PROBLEM REQUIREMENTS » Would you repeat, exactly as given, the line with "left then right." and every line after it to the end of the entries?

───── MATERIAL FOR THE TASK

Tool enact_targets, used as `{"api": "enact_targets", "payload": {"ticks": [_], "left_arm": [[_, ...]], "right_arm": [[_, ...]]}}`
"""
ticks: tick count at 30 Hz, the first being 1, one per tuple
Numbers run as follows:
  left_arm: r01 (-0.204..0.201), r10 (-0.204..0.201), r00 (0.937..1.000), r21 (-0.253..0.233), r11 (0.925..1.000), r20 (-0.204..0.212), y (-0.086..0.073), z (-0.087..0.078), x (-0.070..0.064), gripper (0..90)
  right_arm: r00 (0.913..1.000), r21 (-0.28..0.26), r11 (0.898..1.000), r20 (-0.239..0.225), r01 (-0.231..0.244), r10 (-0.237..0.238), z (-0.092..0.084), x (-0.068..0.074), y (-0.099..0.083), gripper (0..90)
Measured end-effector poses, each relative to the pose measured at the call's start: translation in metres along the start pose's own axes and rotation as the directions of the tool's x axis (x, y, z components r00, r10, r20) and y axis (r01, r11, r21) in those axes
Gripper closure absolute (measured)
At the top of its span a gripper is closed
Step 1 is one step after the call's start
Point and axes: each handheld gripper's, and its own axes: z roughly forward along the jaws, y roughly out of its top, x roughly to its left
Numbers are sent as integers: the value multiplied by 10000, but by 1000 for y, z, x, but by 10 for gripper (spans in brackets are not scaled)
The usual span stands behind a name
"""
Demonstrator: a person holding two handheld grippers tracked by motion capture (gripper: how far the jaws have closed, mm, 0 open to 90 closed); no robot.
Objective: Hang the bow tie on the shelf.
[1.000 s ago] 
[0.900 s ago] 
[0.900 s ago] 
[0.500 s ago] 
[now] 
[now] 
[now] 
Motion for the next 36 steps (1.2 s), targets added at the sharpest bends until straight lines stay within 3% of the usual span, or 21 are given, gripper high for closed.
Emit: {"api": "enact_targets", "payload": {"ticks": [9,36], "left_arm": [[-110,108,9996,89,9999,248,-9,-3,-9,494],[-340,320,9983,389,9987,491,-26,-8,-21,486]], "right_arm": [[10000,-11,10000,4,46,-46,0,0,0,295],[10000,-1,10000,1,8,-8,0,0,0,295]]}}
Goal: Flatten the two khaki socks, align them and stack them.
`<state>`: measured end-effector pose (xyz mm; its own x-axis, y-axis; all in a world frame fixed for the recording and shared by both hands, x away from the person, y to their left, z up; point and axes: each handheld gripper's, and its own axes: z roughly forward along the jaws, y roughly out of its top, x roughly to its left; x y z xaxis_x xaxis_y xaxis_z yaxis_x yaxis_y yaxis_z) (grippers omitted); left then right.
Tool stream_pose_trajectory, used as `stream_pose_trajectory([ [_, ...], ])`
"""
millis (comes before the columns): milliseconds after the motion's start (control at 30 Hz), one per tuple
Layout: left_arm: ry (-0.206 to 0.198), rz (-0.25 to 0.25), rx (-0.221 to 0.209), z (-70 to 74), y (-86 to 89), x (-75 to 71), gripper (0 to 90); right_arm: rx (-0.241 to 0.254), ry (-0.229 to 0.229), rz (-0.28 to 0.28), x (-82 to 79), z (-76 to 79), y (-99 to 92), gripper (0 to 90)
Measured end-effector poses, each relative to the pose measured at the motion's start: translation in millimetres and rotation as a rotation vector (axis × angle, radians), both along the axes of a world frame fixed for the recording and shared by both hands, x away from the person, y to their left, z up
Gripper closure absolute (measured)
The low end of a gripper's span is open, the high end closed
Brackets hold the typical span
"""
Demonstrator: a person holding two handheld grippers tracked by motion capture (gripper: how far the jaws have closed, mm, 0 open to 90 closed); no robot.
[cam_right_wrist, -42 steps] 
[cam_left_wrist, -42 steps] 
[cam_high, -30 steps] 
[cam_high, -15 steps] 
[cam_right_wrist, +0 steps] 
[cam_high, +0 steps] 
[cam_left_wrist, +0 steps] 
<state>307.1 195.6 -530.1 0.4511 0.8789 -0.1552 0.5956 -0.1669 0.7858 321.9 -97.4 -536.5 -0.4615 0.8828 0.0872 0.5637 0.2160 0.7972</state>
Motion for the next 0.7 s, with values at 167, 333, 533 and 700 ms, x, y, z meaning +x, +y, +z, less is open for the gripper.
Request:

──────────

WRITTEN ANSWER »
`<state>`: measured end-effector pose (xyz mm; its own x-axis, y-axis; all in a world frame fixed for the recording and shared by both hands, x away from the person, y to their left, z up; point and axes: each handheld gripper's, and its own axes: z roughly forward along the jaws, y roughly out of its top, x roughly to its left; x y z xaxis_x xaxis_y xaxis_z yaxis_x yaxis_y yaxis_z) (grippers omitted); left then right.
Tool stream_pose_trajectory, used as `stream_pose_trajectory([ [_, ...], ])`
"""
millis (comes before the columns): milliseconds after the motion's start (control at 30 Hz), one per tuple
Layout: left_arm: ry (-0.206 to 0.198), rz (-0.25 to 0.25), rx (-0.221 to 0.209), z (-70 to 74), y (-86 to 89), x (-75 to 71), gripper (0 to 90); right_arm: rx (-0.241 to 0.254), ry (-0.229 to 0.229), rz (-0.28 to 0.28), x (-82 to 79), z (-76 to 79), y (-99 to 92), gripper (0 to 90)
Measured end-effector poses, each relative to the pose measured at the motion's start: translation in millimetres and rotation as a rotation vector (axis × angle, radians), both along the axes of a world frame fixed for the recording and shared by both hands, x away from the person, y to their left, z up
Gripper closure absolute (measured)
The low end of a gripper's span is open, the high end closed
Brackets hold the typical span
"""
Demonstrator: a person holding two handheld grippers tracked by motion capture (gripper: how far the jaws have closed, mm, 0 open to 90 closed); no robot.
[cam_right_wrist, -42 steps] 
[cam_left_wrist, -42 steps] 
[cam_high, -30 steps] 
[cam_high, -15 steps] 
[cam_right_wrist, +0 steps] 
[cam_high, +0 steps] 
[cam_left_wrist, +0 steps] 
<state>307.1 195.6 -530.1 0.4511 0.8789 -0.1552 0.5956 -0.1669 0.7858 321.9 -97.4 -536.5 -0.4615 0.8828 0.0872 0.5637 0.2160 0.7972</state>
Motion for the next 0.7 s, with values at 167, 333, 533 and 700 ms, x, y, z meaning +x, +y, +z, less is open for the gripper.
Request:

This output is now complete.